On the "hope" end of things, we had Maria, 29, who admitted that she stayed linked with her most recent ex on social media in hopes that one day, after the flames of their break-up settled down, they could become actual friends. Not that she's necessarily betting on it, “but wouldn't it be sad if we did become real-world friends again, and then I had to re-request his friendship on Facebook? Wouldn't that put a damper in things?” I heard a milder version of the same thoughts from Cassidy, 25, who used staying friends online as “a way to say ‘don't worry, I don't hate you’” to her former partners. Showing that there are no virtual hard feelings is a lot easier than actually engaging with your ex in the real world, which Cassidy recently learned after platonically hosting an ex while he was in town — “in real life, being fake friends is way harder.”

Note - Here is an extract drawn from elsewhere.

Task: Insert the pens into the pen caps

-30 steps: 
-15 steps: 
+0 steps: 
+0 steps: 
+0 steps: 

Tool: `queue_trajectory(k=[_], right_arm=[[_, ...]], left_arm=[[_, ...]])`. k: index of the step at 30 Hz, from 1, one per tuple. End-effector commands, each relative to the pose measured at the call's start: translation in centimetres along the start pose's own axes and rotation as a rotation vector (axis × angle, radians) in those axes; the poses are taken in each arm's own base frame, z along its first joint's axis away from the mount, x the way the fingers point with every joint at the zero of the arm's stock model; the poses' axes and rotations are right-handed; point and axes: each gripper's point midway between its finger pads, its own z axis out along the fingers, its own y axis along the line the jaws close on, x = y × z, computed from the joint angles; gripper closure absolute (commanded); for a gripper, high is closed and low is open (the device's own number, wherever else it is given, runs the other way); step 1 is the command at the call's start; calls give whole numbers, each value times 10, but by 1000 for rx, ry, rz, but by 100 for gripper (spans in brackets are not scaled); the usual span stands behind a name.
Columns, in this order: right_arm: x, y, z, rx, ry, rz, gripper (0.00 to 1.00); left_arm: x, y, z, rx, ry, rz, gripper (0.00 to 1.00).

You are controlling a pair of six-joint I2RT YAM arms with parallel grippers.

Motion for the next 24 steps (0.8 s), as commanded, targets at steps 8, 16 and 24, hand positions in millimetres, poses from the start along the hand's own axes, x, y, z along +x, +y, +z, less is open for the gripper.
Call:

On the side of "reassurance" — that is, using the link with your ex to periodically remind yourself that breaking up was for the best, you made the right choice, and that you’re not living out the shitty half of Sliding Doors — was Claire, 36. Years ago, Claire had broken up with a boyfriend whose life then immediately veered down a different path from hers — she became an actress and photographer in a city, while he got married and beelined to the suburbs for a more traditional life. Though the two haven't spoken in years, they remain Facebook friends, and Claire occasionally turns to his profile for a reminder that the life she chose is the right one for her. “I know, it's completely childish," she admitted, "but on some days, looking at his profile just makes me feel like I made the right decision to live my life the way I did...even though I was sad at the time, I never would have had the life that I had if I had stuck it out with him.”

There was a third reason people mentioned for staying friends with an ex on social media, as well — to hold on to a sense of the past. Staying friends allows you access to the memories you two made together both a practical level — i.e. assuring that you won’t suddenly be locked out of years of romantic vacation photos you took together — but also on an emotional level. Evan, 32, never defriended his exes, even though he's currently in a happy relationship, because “it's almost as though, as long as we're Facebook friends, there's still a connection, however tenuous, to the past.”

It's a feeling that I’ve found to be true in my own life. Despite having been in a serious relationship for the last half-decade, I'm still Facebook friends with a number of exes — guys I haven't spoken to since Battlestar Galactica was on the air. My periodic checking in on them is less about them than it is about me. I don’t do it because I’m still in love with them and think we should get back together, or because I hate them and want to make fun of their lives/ families/ fusion cuisine food trucks. I just like turning on the flattering mists of nostalgia and remembering that I had once had a different life, one that I’m safely enough removed from now to romanticize. For your mom or dad, this role was probably filled by a stack of discolored photographs and love letters hidden in a shoebox. For us, it's Facebook connections.

This isn't to say you shouldn't hide an ex's profile in the immediate aftermath of a break-up, or stay friends with an ex later on if you don't want to — if it feels right to you, and you can click that big blue button with a sense of purpose, more power to you. But if you do stay "friends" — but not actual friends — don't feel guilty about it. Social media sometimes seems to heighten the strange belief that monogamy means you’re supposed to have never had a past before your partner, to pretend that you have never laughed with or cried with or sent nude photos to anyone except your current beloved. That may be one way to clean up your Timeline, but that doesn't mean it's the only way to live.